Noelle Elizabeth Hillman v Lynda Box, Debra Box and Skye Box as Executors of the Will of Graeme William Box (No 5) [2014] ACTSC 150

R v Gorman [2009] ACTSC 7

Shercliff v Engadine Acceptance Corp Pty Ltd (No 2) (1982) 3 BPR 9207

Legislation Cited:

Court Procedures Rules 2006 (ACT), Pt 6.2

Family Provisions Act 1969 (ACT)

PRACTICE AND PROCEDURE — Costs — costs of proceedings — costs of making submissions on discrete issue — construction of order — order not sealed — order not perfected

Decision:
  • 1. The order made on 26 June 2014 be amended to read:

    That the plaintiff recover one fifth of her costs of the proceedings and the whole of her costs of the submissions as to costs from the assets of the Estate of the late Graeme William Box, such costs to be paid on a common fund basis.

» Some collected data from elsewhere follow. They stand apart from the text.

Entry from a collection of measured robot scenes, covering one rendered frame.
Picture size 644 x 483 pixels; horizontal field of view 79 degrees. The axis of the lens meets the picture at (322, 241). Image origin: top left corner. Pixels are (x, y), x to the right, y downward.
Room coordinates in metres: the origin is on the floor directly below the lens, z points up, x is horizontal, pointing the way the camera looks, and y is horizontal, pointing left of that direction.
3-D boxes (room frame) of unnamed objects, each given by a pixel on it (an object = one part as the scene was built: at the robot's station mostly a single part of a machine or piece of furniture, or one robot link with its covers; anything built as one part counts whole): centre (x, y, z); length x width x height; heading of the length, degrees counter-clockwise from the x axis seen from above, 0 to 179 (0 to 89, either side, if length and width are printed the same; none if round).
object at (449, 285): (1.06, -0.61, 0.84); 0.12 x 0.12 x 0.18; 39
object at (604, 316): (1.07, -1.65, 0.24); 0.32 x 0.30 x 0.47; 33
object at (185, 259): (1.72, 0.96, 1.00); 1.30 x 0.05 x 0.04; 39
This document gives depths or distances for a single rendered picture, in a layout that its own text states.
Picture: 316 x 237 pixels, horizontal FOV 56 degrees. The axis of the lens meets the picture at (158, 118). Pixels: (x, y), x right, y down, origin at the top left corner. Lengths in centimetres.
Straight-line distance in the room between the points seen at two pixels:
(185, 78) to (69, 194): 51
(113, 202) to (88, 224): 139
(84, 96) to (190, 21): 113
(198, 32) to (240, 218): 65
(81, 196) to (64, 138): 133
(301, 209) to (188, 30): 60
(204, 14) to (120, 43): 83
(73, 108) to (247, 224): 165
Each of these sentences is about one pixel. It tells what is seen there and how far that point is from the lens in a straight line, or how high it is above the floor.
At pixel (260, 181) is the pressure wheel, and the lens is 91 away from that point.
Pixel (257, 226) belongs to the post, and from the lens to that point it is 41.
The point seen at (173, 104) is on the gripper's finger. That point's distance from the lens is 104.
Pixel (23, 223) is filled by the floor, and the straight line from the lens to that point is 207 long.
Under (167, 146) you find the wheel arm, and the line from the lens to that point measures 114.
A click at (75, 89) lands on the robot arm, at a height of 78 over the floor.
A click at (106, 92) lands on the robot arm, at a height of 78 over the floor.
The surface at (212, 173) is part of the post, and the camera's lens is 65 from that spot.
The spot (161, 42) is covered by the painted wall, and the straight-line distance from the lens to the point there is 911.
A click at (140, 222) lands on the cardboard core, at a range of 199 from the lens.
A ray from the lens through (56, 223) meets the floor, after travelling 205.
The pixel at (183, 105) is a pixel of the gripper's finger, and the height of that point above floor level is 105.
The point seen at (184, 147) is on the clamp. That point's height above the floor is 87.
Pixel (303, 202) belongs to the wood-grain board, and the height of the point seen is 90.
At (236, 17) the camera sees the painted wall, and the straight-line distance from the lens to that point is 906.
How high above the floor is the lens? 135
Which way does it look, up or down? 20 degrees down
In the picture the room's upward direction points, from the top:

  • 2. There be no order for costs of and incidental to this mention.

Refshauge J
1

The simple Will made by Graeme William Box, who died on 23 November 2009, was the subject of complex and extended litigation.

2

In these proceedings, the plaintiff, who had been in a domestic relationship with Mr Box until 2006, commenced proceedings under the Family Provisions Act 1969 (ACT), claiming a provision from the estate of Mr Box, but then also claimed certain declarations and orders that would entitle her to certain assets that otherwise would form part of the estate.

3

On 28 May 2014, I made provision in the sum of $50,000 for the plaintiff out of the estate but otherwise dismissed her claims. See Noelle Elizabeth Hillman v Lynda Box, Debra Box and Skye Box as Executors of the Will of Graeme William Box [2014] ACTSC 107 ( Hillman v Box (No 4)).

4

I ordered that the defendants' costs be paid out of the estate on a trustee basis, the conventional order for the executors and beneficiaries in a matter of this kind. I proposed an order for the plaintiff's costs ( Hillman v Box (No 4) at [412]) and invited submissions on that order.

5

The plaintiff initially indicated that she made no ‘contrary submissions’ to the order I proposed. The defendants, however, submitted that they should have their costs from 11 December 2012, when they sent to the plaintiff's solicitor a letter which purported to be a ‘Calderbank letter’ (see Calderbank v Calderbank [1976] Fam 93) or, alternatively, that the plaintiff bear her own costs. The plaintiff then made extensive submissions opposing the orders sought by the defendants.

6

On 26 June 2014, I held that the letter of 11 December 2012 from the defendants' solicitors to the plaintiff's solicitors was not a ‘Calderbank letter’ and that, in any event, the plaintiff was not acting unreasonably in rejecting the offer it contained. Instead, I ordered:

That one fifth of the plaintiff's costs including the costs of the submissions as to costs be paid on a common fund basis out of the assets of the Estate of the late Graeme William Box.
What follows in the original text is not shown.